I do not agree. Being religious does not necessarily mean that you will be "magic" instead of rational. One who is rational can do and figure out things fully rationally, independently from the relgious things and from "magic", just as much as you can speak two languages without having to speak both languages at the same time, or liking a book without having to believe that it is a true story.
A person might believe and be rational, but it seems like believing makes being rational harder, so you have less rational people among believers.
Whenever you can shut down any discussion with "god willed this" or similar then rationality will suffer. How do you get around that problem? I feel the only way to fix that is to remove that ability from them, ie state that God is just nonsense and they can't just invoke his name to shut down discussions since people don't care about God. People are still dumb even without God, but they seem a bit less dumb.
> Whenever you can shut down any discussion with "god willed this" or similar then rationality will suffer.
Yes, but being religious does not automatically mean that you have to shut down any discussion with "god will this" (although some religious people are, not all religious people are).

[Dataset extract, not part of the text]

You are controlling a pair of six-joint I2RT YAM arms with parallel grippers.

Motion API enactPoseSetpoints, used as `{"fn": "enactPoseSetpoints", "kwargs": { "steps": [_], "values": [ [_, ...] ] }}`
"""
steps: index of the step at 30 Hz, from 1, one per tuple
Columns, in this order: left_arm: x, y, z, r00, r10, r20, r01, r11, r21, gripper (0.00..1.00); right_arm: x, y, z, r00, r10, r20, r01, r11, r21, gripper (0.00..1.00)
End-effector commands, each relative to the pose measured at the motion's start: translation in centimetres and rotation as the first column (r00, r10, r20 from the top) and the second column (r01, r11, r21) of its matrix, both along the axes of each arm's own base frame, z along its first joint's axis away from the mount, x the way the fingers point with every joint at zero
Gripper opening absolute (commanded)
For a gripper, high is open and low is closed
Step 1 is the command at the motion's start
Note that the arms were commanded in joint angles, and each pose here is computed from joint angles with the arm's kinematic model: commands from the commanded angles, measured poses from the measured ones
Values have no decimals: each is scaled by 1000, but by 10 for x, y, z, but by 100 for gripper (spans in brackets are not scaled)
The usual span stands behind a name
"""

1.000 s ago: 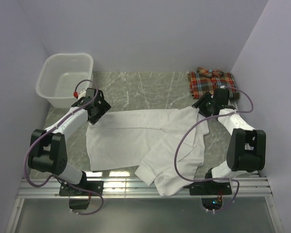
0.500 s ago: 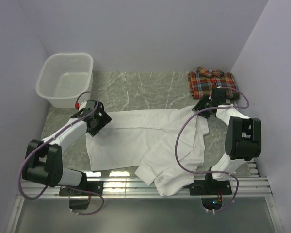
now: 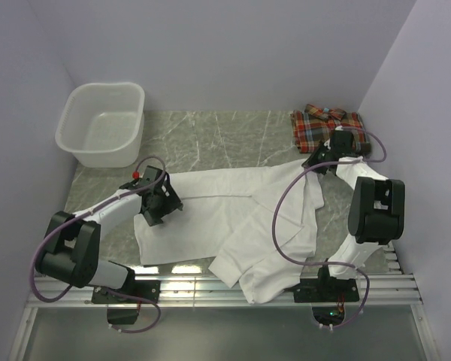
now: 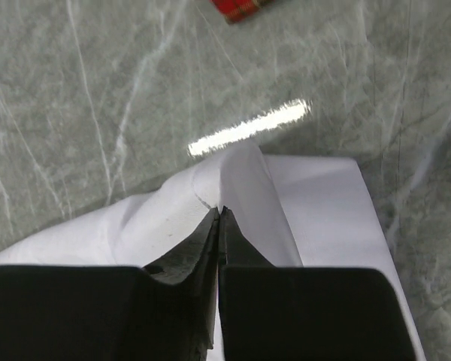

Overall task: Fold and stack the long sleeve shirts
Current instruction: Fold the shirt

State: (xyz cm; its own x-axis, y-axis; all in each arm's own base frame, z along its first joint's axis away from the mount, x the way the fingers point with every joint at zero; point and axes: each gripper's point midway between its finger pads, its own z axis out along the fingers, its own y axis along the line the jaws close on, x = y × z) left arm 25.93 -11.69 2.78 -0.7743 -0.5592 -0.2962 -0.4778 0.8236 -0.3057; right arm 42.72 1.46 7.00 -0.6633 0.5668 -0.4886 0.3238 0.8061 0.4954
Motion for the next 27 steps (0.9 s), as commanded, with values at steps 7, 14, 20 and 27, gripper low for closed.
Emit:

There are less rational people among both religious and nonreligious. (Although, the nonreligious will not say "God willed this", that does not necessarily mean that they will not say a different answer that is just as worthless as the religious answer.)
You don't think that having an entire community to support your irrational arguments makes a difference to your level of irrationality?
The problem is that their religious peers would take their side, find "good willed this" to be a more reasonable argument than the facts, and thus they as a group wont accept the truth. Without organized irrationality they wouldn't create a support group of irrational peers to back up their irrational arguments so in most cases they would have to adapt. And such irrational support groups doesn't often materialize randomly, religion absolutely helps them. There are a few of those who aren't religious, but I condemn the irreligious ones just as much, Homeopathy is just nonsense etc.
So for me the rest doesn't matter, if an organization is first and foremost organized irrationality I'll argue that the organization is bad. Maybe you don't use it that way, but others do, and that hurts everyone.
I do not agree. Being religious does not necessarily mean that you will be "magic" instead of rational. One who is rational can do and figure out things fully rationally, independently from the relgious things and from "magic", just as much as you can speak two languages without having to speak both languages at the same time, or liking a book without having to believe that it is a true story.